Em outro trecho, Feldner mencionou especificamente a existência de informações relacionadas ao PCC e questionou a escolha de Trento para uma posição que poderá levá-lo ao Senado caso Janaína assuma o mandato.
A fala ocorre em meio ao histórico de investigações que atingiram empresas ligadas ao empresário. Documentos do Senado mostram que a T5 Participações, da qual Trento foi sócio até 2024, foi alvo de pedido de quebra de sigilo bancário e fiscal aprovado pela CPMI do INSS. A comissão também aprovou pedidos de quebra de sigilo e acesso a informações financeiras do próprio Trento.
Empresas aparecem em investigações sobre PCC
A relação mencionada por Feldner tem como base movimentações financeiras que passaram a ser analisadas por comissões parlamentares.
Segundo reportagem do UOL, a T5 Participações realizou um pagamento de R$ 90 mil para a Táxi Aéreo Piracicaba (TAP), empresa que, conforme a reportagem, era suspeita de envolvimento com o PCC. A publicação também apontou que Trento transferiu cerca de R$ 700 mil para o BK Bank, instituição que apareceu nas investigações da Operação Carbono Oculto por suspeitas de utilização em operações de lavagem de dinheiro.
A Agência Pública também relatou que a CPI do Crime Organizado passou a investigar transações envolvendo empresas de Trento. Segundo a publicação, informações obtidas a partir de dados do Coaf indicaram movimentações da BSF Gestão em Saúde e da T5 Participações que motivaram pedidos de investigação no Senado.
Um requerimento apresentado na CPI do Crime Organizado vai além e afirma que a quebra de sigilo de Trento e de suas empresas teria como objetivo rastrear o fluxo financeiro entre as companhias, a REAG, o Banco Master e operadores apontados como integrantes do PCC. O documento cita expressamente a T5 Participações e a BSF Gestão em Saúde.
Essas informações, contudo, não significam que Danilo Trento tenha sido identificado como integrante do PCC ou condenado por participação na organização criminosa. O que existe, nos documentos consultados, são investigações e pedidos de quebra de sigilo destinados a esclarecer movimentações financeiras e possíveis conexões.
“Nunca fui investigada por corrupção”
Na gravação, Feldner contrapõe as suspeitas envolvendo o suplente à própria trajetória na Polícia Civil.
“Durante todo o meu trabalho, mais de duas décadas, eu nunca fui investigada por corrupção. Nenhuma das minhas investigações foram anuladas. Meu trabalho sempre permaneceu em pé e eu nunca tive uma acusação de corrupção contra mim”, afirmou.
A delegada aposentada disse ainda que sua substituição não deveria ser analisada apenas sob a perspectiva de uma mulher ter sido trocada por um homem, mas também pela diferença entre os históricos que, segundo ela, representam os dois nomes.
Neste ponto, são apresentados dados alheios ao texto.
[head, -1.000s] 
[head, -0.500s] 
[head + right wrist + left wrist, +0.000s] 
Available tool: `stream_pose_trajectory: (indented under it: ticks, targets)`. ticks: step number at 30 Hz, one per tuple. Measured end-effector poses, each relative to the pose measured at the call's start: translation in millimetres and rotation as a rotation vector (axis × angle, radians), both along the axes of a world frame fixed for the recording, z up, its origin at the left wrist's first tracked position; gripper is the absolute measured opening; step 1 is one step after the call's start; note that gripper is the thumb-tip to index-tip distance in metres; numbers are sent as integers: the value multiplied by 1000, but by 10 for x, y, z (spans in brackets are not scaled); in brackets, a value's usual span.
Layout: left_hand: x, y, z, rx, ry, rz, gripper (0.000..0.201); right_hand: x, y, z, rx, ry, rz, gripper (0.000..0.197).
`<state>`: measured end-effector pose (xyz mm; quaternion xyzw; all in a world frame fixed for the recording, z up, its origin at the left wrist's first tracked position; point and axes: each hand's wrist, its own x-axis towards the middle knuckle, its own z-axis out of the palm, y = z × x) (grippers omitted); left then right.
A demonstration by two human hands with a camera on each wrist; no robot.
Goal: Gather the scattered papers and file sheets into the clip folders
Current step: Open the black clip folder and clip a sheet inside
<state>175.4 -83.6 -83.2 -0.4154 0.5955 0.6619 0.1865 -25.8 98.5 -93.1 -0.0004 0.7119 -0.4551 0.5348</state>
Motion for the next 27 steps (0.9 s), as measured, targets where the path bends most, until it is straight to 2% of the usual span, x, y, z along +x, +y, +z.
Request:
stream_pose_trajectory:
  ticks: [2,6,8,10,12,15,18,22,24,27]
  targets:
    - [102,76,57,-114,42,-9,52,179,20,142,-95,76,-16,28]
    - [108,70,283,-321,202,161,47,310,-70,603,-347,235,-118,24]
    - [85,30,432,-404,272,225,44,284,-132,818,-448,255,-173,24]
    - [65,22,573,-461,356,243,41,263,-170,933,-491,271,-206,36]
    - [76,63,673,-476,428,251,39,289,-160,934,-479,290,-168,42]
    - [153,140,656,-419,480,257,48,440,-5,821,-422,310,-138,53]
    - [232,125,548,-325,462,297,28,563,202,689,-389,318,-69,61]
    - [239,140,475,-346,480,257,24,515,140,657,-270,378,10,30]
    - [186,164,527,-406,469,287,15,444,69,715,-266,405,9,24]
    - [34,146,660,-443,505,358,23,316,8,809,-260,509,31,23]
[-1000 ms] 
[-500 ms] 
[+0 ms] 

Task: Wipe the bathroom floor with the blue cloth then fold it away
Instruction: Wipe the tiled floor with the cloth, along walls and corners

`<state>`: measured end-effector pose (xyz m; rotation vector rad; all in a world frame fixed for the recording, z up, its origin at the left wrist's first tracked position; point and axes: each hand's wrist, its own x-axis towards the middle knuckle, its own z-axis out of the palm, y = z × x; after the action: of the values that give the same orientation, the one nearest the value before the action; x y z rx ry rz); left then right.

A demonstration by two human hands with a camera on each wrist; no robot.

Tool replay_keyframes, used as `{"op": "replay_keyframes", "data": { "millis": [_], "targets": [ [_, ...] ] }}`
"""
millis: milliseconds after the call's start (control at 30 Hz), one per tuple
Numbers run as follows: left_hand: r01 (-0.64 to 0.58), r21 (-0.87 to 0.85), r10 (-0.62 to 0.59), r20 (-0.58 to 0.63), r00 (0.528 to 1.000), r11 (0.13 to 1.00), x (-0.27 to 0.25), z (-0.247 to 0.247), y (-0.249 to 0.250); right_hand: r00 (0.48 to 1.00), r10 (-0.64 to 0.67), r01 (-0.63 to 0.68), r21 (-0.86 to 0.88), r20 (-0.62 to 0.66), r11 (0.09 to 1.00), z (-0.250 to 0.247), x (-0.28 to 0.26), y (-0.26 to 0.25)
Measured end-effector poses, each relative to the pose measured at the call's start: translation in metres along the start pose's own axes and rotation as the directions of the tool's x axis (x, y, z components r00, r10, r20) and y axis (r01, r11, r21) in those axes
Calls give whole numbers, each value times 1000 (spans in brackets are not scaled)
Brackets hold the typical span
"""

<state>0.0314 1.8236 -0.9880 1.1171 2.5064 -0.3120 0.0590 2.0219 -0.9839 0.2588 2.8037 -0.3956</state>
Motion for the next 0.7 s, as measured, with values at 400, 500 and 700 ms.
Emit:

“Não se trata da substituição da mulher por um homem, mas também da substituição de alguém que combateu a corrupção, que combateu o crime e colocado alguém com crime de repercussão nacional”, declarou.
No fim do vídeo, Feldner afirmou que Janaína Riva não a representa como mulher e que a família Riva não a representa na pauta de combate à corrupção.
Janaína defende mudança na chapa
Questionada sobre a substituição dos suplentes e as críticas relacionadas a Trento, Janaína afirmou que a alteração já estava prevista pelo partido e que o processo ocorreu após a homologação da candidatura.
“Sou alvo constante de críticas por parte dos meus adversários, o que é natural, considerando que lideramos as pesquisas”, disse.
A candidata afirmou ainda que sua trajetória não deveria ser associada aos atos de integrantes da chapa.
“É fundamental que permitam que uma mulher seja protagonista em sua própria trajetória política. Tentam constantemente associar minha imagem a terceiros, mas a candidata e a futura senadora de Mato Grosso sou eu”, declarou.
Com a reformulação, Danilo Trento passou a ocupar a primeira suplência e Rafael Yamada Torres a segunda. Trento declarou patrimônio de R$ 3,18 milhões à Justiça Eleitoral, sendo R$ 2,01 milhões em quotas da BSF Gestão em Saúde e R$ 1 milhão em quotas da T5 Participações.